For tasks that you have completed, have you been measuring progress? Too often we check items off a list, never to be thought of again. If you’ve implemented a new system, are you using the data to create value? If you’ve negotiated new supplier contracts, have you measured cost savings or efficiency to ensure that what you’ve put in place is having the intended effect? Survey your folks to see if the initiatives you’ve put in place are solving the challenges, you’d set out to solve. Fine tune where you can – this not only builds trust within your team and shows that you’re listening and care about their input, but it ensures that you’re getting the most value for your efforts for the long haul.

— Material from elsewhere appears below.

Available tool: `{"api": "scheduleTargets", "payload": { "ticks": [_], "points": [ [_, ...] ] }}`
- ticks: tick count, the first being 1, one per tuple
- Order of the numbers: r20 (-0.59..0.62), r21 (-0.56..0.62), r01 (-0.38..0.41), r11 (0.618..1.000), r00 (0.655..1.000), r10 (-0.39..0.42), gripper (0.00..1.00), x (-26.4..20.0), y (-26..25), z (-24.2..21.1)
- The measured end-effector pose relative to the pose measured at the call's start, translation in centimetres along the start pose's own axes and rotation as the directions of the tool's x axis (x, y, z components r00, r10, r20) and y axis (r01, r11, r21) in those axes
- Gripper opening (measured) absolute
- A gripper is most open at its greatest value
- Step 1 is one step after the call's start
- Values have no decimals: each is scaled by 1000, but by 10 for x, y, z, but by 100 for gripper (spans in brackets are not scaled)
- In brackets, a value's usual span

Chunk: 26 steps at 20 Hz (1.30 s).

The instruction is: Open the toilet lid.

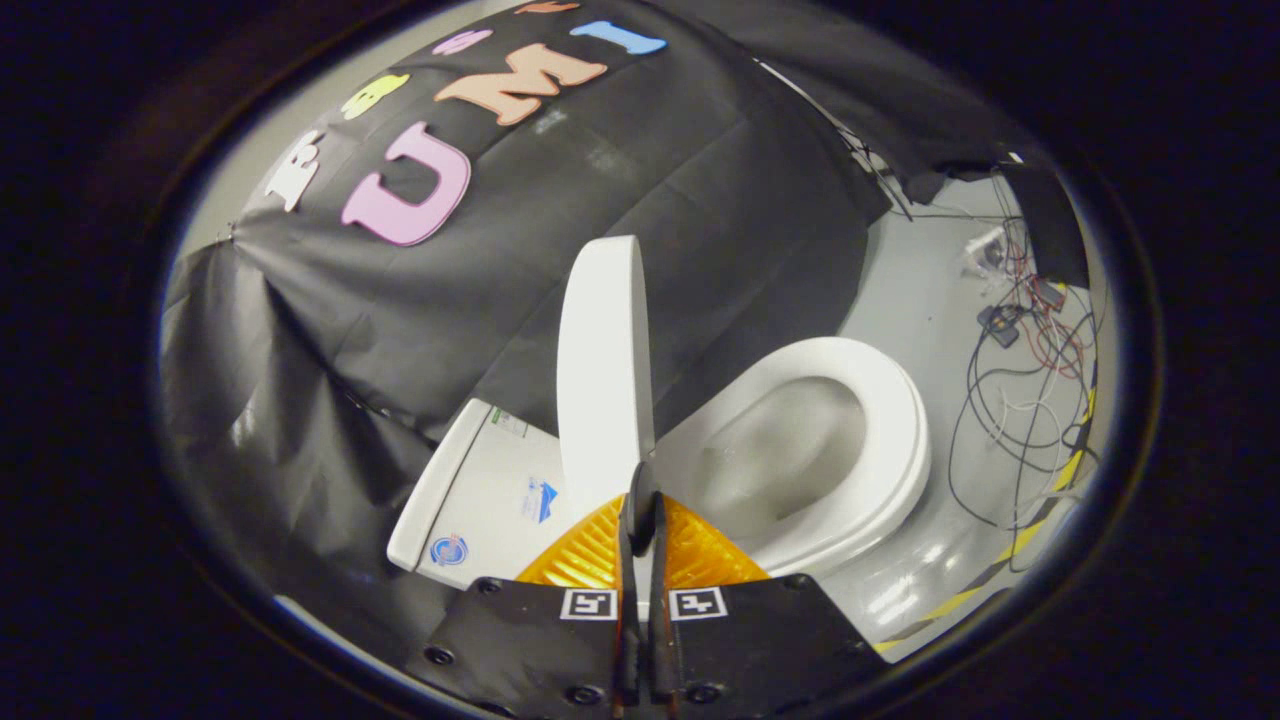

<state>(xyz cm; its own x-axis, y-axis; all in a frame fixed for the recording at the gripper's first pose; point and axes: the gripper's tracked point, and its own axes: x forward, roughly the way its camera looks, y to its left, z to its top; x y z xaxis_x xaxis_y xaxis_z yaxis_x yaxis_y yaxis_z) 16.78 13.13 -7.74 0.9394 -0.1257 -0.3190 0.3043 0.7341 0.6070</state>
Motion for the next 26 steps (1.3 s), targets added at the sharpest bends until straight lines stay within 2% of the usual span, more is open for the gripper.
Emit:
{"api": "scheduleTargets", "payload": {
  "ticks": [5, 9, 15, 20, 22, 26],
  "points": [
    [20, -30, 1, 1000, 1000, 0, 5, 0, 14, -1],
    [18, -126, 3, 992, 1000, 0, 5, -1, 23, -5],
    [36, -273, -4, 962, 999, 14, 5, -1, 47, -6],
    [66, -332, 14, 943, 998, 8, 5, 0, 53, -10],
    [79, -389, 29, 921, 997, 2, 5, 3, 51, -15],
    [-33, -453, -11, 892, 999, -5, 4, 38, 46, -64]
  ]
}}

Finally, sing your praises! Too often no one knows what we’ve accomplished unless we tell them. Why wait until your next performance evaluation? Sharing your wins gives you positive free press and opens a dialog with your colleagues where you can find new initiatives that need attention or ways to make what you’ve accomplished even better. It can also prevent duplication of efforts; if others don’t know what you’ve done, they may be trying to address the same challenges and inadvertently waste time that could be better spent elsewhere. In turn, this is a great way to generate some much-needed motivation and re-gain momentum to finish out the year strong.

To sum up, this can be a challenging time of year, but it doesn’t have to be. Take a break if you need one. Revisit what you said you were going to accomplish and see how you’re measuring up. Measure results and talk to your colleagues to make sure that what you’ve done is hitting the mark or adjusting as needed. And finally, be sure to share what you’re doing.